Software and alternatives

The iml R package was used for the examples. The R packages DALEX and vip, as well as the Python libraries alibi, eli5, scikit-learn, and rfpimp, also implement model-agnostic permutation feature importance.

An algorithm called PIMP adapts the permutation feature importance algorithm to provide p-values for the importances. Another loss-based alternative is LOFO, which omits the feature from the training data, retrains the model, and measures the increase in loss. Permuting a feature and measuring the increase in loss is not the only way to measure the importance of a feature. The different importance measures can be divided into model-specific and model-agnostic methods. The Gini importance for random forests, or standardized regression coefficients for regression models, are examples of model-specific importance measures.

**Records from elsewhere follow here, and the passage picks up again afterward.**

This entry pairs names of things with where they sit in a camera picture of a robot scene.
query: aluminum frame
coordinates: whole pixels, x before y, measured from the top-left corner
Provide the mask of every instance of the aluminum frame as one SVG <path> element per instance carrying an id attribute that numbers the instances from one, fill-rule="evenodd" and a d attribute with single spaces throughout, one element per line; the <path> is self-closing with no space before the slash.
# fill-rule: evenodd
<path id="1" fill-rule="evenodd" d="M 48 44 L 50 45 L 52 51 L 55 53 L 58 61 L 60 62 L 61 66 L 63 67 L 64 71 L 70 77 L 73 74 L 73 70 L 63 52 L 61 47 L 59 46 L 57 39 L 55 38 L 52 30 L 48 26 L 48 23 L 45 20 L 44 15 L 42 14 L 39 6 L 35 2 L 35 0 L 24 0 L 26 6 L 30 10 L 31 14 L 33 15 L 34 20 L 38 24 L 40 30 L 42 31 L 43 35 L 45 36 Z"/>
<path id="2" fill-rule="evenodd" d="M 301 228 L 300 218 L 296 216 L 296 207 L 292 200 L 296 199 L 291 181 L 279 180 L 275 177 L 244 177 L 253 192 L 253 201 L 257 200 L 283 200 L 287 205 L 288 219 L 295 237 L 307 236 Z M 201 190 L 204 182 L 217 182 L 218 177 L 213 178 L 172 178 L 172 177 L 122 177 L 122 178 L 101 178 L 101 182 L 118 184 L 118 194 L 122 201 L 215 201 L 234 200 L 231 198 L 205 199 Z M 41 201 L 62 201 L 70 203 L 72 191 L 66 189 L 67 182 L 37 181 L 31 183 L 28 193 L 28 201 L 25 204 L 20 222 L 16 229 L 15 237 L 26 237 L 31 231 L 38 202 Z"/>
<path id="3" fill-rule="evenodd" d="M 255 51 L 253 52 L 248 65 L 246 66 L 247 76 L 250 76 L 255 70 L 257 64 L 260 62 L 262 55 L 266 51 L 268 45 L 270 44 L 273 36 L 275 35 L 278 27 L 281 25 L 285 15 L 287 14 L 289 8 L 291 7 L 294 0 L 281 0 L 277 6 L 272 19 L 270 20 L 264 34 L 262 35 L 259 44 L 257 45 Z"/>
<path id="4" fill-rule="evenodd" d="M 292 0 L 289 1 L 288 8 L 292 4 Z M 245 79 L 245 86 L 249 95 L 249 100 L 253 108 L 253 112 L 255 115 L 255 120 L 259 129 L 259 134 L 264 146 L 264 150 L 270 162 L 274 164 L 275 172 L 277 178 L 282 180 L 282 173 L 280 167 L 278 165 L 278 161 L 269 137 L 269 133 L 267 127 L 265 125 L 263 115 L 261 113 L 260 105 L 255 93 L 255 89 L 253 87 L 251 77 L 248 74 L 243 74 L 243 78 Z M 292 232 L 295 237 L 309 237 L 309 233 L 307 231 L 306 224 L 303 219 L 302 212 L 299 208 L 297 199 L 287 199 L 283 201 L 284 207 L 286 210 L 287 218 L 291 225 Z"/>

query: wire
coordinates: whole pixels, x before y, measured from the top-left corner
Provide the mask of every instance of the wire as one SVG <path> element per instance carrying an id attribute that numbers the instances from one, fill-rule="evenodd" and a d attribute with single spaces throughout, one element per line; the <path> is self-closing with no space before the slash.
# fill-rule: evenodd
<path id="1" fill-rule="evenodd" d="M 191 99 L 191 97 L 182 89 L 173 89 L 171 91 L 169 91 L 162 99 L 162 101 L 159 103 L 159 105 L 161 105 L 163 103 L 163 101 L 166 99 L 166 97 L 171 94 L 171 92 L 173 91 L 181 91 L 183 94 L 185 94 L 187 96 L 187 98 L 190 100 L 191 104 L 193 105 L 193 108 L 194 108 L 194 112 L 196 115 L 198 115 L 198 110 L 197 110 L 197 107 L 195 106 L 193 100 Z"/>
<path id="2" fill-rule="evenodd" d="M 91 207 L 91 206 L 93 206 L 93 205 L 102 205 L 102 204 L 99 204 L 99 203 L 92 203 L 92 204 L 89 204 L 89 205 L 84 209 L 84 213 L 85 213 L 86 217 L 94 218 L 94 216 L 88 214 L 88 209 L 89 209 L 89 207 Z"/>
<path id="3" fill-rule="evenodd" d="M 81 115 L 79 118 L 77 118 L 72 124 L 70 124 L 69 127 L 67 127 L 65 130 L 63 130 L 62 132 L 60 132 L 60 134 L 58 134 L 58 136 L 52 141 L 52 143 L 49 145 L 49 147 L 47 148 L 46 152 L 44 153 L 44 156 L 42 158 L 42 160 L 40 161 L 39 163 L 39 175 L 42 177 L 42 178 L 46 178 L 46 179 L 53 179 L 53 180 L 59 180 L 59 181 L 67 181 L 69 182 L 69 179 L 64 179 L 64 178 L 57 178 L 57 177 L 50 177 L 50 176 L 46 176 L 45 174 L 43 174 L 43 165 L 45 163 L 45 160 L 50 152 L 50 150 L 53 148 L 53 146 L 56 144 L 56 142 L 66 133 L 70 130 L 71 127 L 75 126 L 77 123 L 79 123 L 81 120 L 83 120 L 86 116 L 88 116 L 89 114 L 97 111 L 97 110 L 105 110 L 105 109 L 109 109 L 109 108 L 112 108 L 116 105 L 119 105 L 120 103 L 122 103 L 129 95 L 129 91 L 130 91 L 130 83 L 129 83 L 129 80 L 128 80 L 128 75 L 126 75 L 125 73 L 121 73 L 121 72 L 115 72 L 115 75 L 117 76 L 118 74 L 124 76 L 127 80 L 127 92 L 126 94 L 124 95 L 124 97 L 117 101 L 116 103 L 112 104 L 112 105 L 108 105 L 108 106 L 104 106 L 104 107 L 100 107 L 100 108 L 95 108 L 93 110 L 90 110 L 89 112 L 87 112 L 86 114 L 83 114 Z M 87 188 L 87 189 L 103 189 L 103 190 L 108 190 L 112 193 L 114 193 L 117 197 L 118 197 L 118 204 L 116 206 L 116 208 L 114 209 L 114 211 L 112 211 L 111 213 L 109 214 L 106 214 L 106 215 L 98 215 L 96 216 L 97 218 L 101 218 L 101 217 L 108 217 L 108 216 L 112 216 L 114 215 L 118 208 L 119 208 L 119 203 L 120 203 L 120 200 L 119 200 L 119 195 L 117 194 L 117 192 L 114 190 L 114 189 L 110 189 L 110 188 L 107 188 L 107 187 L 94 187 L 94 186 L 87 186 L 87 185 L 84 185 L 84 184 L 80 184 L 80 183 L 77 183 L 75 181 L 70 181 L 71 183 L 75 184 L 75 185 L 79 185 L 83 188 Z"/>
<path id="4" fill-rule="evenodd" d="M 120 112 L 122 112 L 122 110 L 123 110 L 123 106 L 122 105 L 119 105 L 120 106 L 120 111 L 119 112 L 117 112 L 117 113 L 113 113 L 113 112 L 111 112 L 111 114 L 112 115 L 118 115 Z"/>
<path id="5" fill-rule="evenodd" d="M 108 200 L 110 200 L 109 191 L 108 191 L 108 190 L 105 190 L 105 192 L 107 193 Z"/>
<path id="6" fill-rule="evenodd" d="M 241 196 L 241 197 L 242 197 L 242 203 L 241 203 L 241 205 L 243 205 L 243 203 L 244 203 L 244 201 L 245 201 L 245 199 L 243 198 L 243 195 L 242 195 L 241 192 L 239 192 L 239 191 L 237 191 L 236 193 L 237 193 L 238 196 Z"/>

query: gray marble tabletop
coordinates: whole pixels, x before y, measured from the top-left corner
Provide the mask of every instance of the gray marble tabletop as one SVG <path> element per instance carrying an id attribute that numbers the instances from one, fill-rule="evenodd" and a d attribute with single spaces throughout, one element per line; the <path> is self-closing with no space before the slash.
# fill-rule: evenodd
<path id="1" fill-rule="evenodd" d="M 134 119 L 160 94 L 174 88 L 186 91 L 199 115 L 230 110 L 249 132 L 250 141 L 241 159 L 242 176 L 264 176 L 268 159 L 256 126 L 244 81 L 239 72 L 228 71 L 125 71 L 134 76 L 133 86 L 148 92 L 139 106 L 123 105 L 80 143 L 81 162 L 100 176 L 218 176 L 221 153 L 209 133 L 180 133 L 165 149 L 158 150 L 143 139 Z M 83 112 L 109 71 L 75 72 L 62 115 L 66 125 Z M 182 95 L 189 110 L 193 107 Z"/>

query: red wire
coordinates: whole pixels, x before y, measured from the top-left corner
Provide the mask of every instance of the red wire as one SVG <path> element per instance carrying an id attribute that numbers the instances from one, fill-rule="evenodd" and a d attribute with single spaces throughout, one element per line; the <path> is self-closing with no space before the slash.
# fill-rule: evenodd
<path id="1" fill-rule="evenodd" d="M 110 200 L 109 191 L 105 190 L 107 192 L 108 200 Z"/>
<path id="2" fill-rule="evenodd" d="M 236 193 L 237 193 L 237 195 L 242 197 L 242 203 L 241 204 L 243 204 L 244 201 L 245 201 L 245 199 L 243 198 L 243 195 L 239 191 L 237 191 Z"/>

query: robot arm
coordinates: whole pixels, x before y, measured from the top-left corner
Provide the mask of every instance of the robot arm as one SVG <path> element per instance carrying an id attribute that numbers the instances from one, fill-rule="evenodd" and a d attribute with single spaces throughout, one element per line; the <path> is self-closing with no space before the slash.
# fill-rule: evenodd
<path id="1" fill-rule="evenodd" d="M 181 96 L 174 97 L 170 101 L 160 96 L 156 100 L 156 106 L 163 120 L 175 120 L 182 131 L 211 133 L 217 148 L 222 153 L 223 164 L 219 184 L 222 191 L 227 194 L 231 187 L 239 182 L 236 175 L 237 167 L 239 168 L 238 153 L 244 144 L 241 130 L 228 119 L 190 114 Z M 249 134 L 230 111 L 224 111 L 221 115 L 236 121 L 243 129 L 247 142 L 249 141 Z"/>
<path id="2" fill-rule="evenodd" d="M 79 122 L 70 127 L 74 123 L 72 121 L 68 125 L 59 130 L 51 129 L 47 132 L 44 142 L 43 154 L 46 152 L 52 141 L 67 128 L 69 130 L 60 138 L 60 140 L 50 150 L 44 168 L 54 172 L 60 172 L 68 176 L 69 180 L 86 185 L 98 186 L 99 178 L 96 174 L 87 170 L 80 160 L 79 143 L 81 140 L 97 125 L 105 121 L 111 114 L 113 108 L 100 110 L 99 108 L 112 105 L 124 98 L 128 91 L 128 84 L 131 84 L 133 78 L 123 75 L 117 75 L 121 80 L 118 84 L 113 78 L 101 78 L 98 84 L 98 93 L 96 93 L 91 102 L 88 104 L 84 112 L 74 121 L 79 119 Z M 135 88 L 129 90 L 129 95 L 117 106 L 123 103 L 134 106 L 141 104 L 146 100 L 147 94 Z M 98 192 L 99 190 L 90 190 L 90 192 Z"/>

A model-agnostic alternative to permutation feature importance is variance-based measures. Variance-based feature importance measures such as Sobol’s indices or functional ANOVA give higher importance to features that cause high variance in the prediction function. Also, SHAP importance has similarities to a variance-based importance measure. If changing a feature greatly changes the output, then it is important. This definition of importance differs from the loss-based definition as in the case of permutation feature importance. This is evident in cases where a model overfits. If a model overfits and uses a feature that is unrelated to the output, then the permutation feature importance would assign an importance of zero because this feature does not contribute to producing correct predictions. A variance-based importance measure, on the other hand, might assign the feature high importance as the prediction can change a lot when the feature is changed.

A good overview of various importance techniques is provided in the paper by Wei, Lu, and Song (2015).